Participants included 74 women, ages 18 to 60, who met full or sub-threshold diagnostic criteria for BED. Measures included the Eating Disorders in Obesity (EDO) questionnaire, the Eating Disorder Examination-Questionnaire (EDE-Q), the Eating Disorder Inventory-2 (EDI-2), and the Three-Factor Eating Questionnaire (TFEQ). Participants were first assessed at baseline using the EDO and then randomly assigned to two groups: (1) an internet group, which consisted of a 6-month internet guided self-help treatment intervention followed by a six-month follow-up period, and (2) a control group, which consisted of a 6-month waitlist. The treatment program included daily self-monitoring, identifying binge triggers and automatic thoughts, cognitive restructuring, and relapse prevention. Additionally, two psychologists worked as coaches and provided weekly guidance to participants. Participants were reassessed following treatment, and again at a 6-month follow-up period.
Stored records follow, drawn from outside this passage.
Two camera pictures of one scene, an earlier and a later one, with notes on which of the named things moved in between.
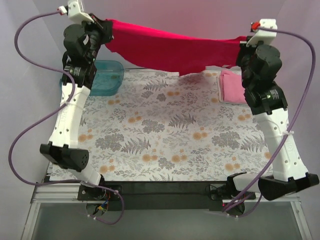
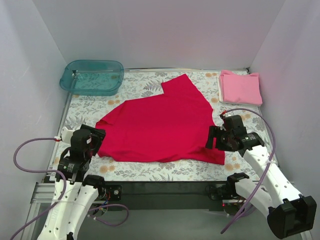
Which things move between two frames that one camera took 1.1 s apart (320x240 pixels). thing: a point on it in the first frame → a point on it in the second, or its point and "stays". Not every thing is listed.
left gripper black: x=105 y=30 → x=96 y=135
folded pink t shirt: x=231 y=89 stays
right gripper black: x=243 y=50 → x=213 y=137
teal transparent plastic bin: x=108 y=77 stays
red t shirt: x=184 y=52 → x=173 y=127
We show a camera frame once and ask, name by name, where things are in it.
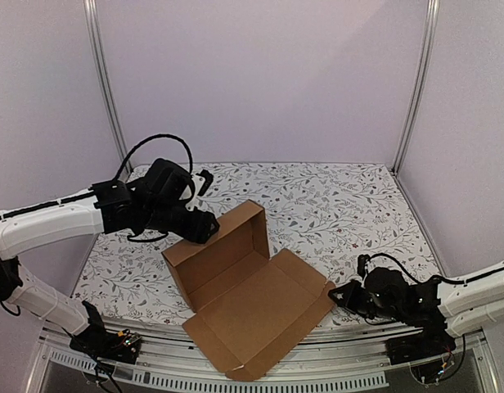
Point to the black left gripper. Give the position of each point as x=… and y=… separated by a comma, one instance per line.
x=200, y=228

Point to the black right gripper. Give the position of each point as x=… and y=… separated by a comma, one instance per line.
x=354, y=297

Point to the brown cardboard box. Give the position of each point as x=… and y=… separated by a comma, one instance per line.
x=250, y=308

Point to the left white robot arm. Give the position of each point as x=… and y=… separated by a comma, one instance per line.
x=104, y=208

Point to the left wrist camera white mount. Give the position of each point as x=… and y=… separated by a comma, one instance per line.
x=197, y=187

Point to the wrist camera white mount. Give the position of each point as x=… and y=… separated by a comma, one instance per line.
x=197, y=187
x=362, y=262

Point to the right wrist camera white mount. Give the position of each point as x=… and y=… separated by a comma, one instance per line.
x=362, y=262

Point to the front aluminium rail base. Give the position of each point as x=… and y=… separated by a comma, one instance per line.
x=330, y=359

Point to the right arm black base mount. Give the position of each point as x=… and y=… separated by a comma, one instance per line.
x=429, y=355

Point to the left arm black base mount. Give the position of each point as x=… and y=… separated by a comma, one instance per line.
x=96, y=342

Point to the left aluminium frame post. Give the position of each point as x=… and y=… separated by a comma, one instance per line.
x=99, y=59

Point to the aluminium frame post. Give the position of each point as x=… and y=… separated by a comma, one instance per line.
x=99, y=59
x=427, y=43

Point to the right aluminium frame post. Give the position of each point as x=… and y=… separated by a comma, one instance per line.
x=427, y=43

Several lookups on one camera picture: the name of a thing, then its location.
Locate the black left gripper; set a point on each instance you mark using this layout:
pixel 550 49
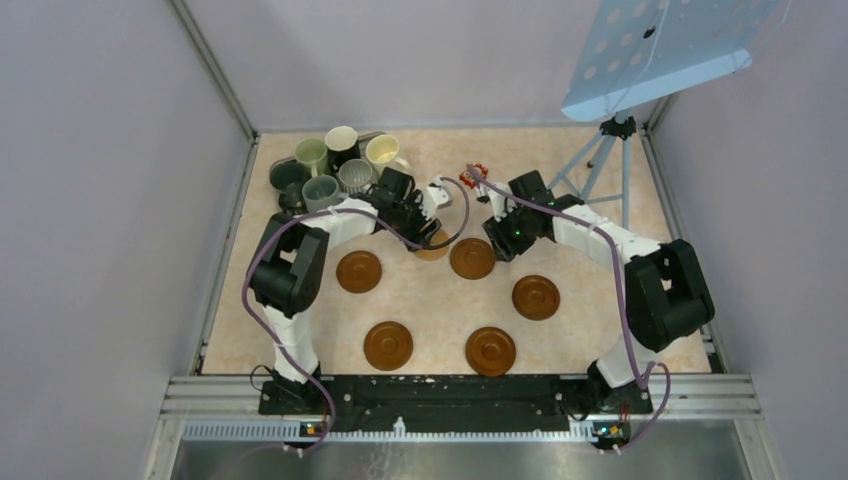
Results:
pixel 414 235

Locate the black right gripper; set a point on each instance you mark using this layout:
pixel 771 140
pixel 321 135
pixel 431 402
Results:
pixel 503 246

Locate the brown wooden coaster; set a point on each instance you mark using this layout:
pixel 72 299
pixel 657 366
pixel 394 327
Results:
pixel 535 297
pixel 490 351
pixel 359 272
pixel 388 346
pixel 472 258

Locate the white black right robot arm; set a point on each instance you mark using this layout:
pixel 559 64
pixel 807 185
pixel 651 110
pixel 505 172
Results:
pixel 661 292

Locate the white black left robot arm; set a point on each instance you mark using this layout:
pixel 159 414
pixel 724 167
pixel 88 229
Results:
pixel 286 272

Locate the grey ribbed mug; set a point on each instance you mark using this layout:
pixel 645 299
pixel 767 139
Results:
pixel 356 176

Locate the cream yellow mug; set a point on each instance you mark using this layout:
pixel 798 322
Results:
pixel 383 151

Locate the red owl wooden toy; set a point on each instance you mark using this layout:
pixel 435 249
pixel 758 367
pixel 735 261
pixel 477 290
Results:
pixel 472 173

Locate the metal tray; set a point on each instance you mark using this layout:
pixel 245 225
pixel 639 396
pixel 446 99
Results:
pixel 342 165

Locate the grey blue mug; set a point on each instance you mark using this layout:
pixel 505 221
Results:
pixel 322 192

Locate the black mug white inside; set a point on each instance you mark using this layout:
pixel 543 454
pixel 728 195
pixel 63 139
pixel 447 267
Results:
pixel 342 143

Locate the light green mug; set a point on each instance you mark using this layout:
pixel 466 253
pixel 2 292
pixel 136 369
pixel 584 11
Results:
pixel 312 154

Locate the dark green mug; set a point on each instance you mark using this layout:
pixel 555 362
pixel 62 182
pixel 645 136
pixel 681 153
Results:
pixel 288 178

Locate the light blue tripod stand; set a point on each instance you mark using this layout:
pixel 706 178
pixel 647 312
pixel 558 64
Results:
pixel 618 129

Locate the light blue perforated board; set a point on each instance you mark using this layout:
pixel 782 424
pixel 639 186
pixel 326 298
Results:
pixel 640 51

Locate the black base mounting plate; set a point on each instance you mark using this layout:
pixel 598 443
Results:
pixel 452 403

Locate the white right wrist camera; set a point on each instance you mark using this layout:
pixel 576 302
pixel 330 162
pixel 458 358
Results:
pixel 497 202

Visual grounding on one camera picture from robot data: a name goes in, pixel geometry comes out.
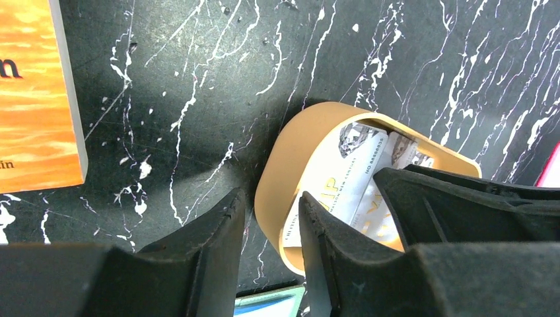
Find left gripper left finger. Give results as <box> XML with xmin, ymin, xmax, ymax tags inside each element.
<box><xmin>1</xmin><ymin>188</ymin><xmax>246</xmax><ymax>316</ymax></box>

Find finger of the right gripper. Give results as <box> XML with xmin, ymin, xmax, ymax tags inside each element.
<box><xmin>373</xmin><ymin>168</ymin><xmax>559</xmax><ymax>250</ymax></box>
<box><xmin>404</xmin><ymin>164</ymin><xmax>559</xmax><ymax>201</ymax></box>

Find green card holder wallet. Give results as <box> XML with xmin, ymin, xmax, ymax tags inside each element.
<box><xmin>233</xmin><ymin>285</ymin><xmax>305</xmax><ymax>317</ymax></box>

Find tan oval tray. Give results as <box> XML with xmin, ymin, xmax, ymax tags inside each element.
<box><xmin>254</xmin><ymin>102</ymin><xmax>482</xmax><ymax>276</ymax></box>

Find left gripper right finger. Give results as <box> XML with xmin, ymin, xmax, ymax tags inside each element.
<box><xmin>299</xmin><ymin>193</ymin><xmax>559</xmax><ymax>316</ymax></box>

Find silver VIP card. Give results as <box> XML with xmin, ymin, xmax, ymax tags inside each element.
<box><xmin>351</xmin><ymin>131</ymin><xmax>435</xmax><ymax>251</ymax></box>
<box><xmin>281</xmin><ymin>122</ymin><xmax>390</xmax><ymax>248</ymax></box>

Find pink framed whiteboard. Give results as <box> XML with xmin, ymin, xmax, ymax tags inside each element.
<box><xmin>535</xmin><ymin>143</ymin><xmax>560</xmax><ymax>188</ymax></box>

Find orange paperback book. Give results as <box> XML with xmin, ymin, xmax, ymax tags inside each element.
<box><xmin>1</xmin><ymin>0</ymin><xmax>88</xmax><ymax>194</ymax></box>

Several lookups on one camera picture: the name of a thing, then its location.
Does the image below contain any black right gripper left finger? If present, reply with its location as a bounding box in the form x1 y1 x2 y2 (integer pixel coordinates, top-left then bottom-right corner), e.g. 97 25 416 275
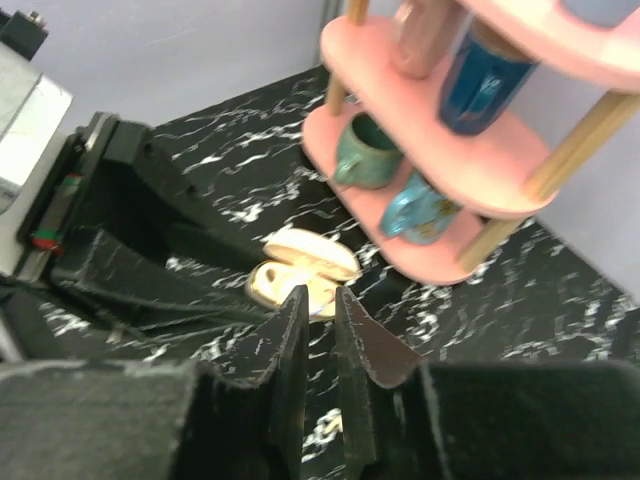
170 285 309 479

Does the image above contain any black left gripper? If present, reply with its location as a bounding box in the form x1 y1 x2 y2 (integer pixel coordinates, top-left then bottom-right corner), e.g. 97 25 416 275
15 112 268 335

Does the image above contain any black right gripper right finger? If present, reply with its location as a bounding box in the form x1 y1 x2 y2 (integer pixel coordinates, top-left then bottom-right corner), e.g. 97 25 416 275
334 287 445 479

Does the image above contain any white earbuds charging case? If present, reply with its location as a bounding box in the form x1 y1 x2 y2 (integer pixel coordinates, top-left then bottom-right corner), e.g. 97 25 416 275
245 228 361 322

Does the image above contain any blue butterfly mug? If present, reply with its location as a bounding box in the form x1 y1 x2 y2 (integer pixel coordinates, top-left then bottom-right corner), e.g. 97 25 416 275
379 170 461 245

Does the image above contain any green ceramic mug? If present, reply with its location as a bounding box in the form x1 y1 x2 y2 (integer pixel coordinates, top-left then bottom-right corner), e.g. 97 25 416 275
332 112 404 190

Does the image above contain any pink three-tier shelf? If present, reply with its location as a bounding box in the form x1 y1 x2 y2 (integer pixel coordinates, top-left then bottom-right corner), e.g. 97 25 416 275
302 1 639 285

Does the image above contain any pink mug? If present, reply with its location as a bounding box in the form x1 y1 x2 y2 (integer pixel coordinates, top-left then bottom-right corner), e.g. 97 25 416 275
392 0 466 79

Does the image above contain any dark blue mug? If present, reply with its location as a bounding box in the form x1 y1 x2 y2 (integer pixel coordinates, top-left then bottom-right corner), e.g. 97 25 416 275
438 18 538 136

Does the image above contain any blue cup right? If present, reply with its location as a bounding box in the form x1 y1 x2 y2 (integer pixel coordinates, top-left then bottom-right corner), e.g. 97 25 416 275
560 0 639 30

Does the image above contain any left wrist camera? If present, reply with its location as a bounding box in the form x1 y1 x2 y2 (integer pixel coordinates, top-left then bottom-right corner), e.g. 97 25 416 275
1 11 72 213
The Internet self-help treatment program had positive effects on the symptoms associated with eating disorders. Outcome variables such as drive for thinness, body dissatisfaction and shape concern improved significantly. Participants also showed improvements in impulse regulation and self-esteem. These findings suggest that a CBT-based self-help treatment program for BED can be successfully implemented online and maintain treatment efficacy.

Carrard I., Crépin, C., Rouget, P., Lam, T., Golay, A., & Van der Linden, M. (2011). Randomised controlled trial of a guided self-help treatment on the Internet for binge eating disorder.  Behaviour Research and Therapy, 43, 482-491.